In their paper released today, the two used cellphone mobility data compiled in the Device Exposure Index (DEX), which measures how many devices a smartphone is exposed to at commercial locations, to see whether those shortages led to more social interactions as people traveled around town looking for goods.

Using the DEX, Chakraborti and Roberts found that "activation of price-gouging regulation led the average individual's social contacts to increase by at least 3.3 other devices per device per day" when holding constant income effects, large nationwide daily changes to the number of social contacts, and measures of the pandemic's severity, which includes cases, deaths, and whether a lockdown order was in effect.

The price control-induced increase in social contacts, the study found, led to 57 to 184 additional daily confirmed COVID-19 cases in the average state where anti-price gouging laws were in effect. Those policies also produced an additional 12 to 17 daily COVID-19 deaths on average per state.

The additional deaths caused by price gouging laws make up about 25 percent of all COVID-19 deaths from early April in those states, according to the study.

Chakraborti, a professor at Christopher Newport University, tells Reason that the pandemic has provided a unique opportunity to study the empirical effects of price gouging laws.

Economic theory has long predicted that emergency limits on price increases will lead to shortages by encouraging consumers to buy more of a product than they need, while limiting the incentive of entrepreneurs to increase supply.

Measuring the impact of price gouging laws, however, is difficult given that the natural disasters for which they are invoked usually affect only a few states at most, all of which are likely to impose price controls at the same time.

The pandemic, in contrast, has been a nationwide phenomenon that saw states impose restrictions on price increases in a staggered fashion, or not at all. That, says Chakraborti, allows researchers to better tease out the impact of price gouging laws on the availability of goods, and, in the context of the pandemic, COVID-19 deaths.
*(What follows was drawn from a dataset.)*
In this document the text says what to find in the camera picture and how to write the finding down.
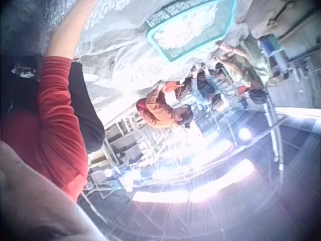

In a previous study published in the Journal of Private Enterprise in January, Chakraborti and Roberts established that price gouging did produce expected shortages of high-demand products like toilet paper and hand sanitizer by looking at Google search trends for those items. The thinking there was that shortages on store shelves would lead to more people looking online for products.

DEX data also breaks down its data by income quartile based on the estimated census block location of a household.

Chakraborti and Roberts were also able to measure increased searches and social contacts by income group by looking at DEX data on the estimated location of a cellphone owner's household down to the census block level and then cross-referencing that with income levels in that census block. They found that poorer households experienced a greater increase in social contacts.

"That's pretty surprising and flies completely in the face of the typical fairness argument that people make" for price control, says Chakraborti. "It's almost a regressive tax on the poor because they have to go out and search for these products more."

This is obviously just one study, so its conclusions should be treated with a grain of salt. Nevertheless, the paper is more evidence of the unintended consequences that come with price controls.

During a pandemic, some of those unintended consequences could be deadly.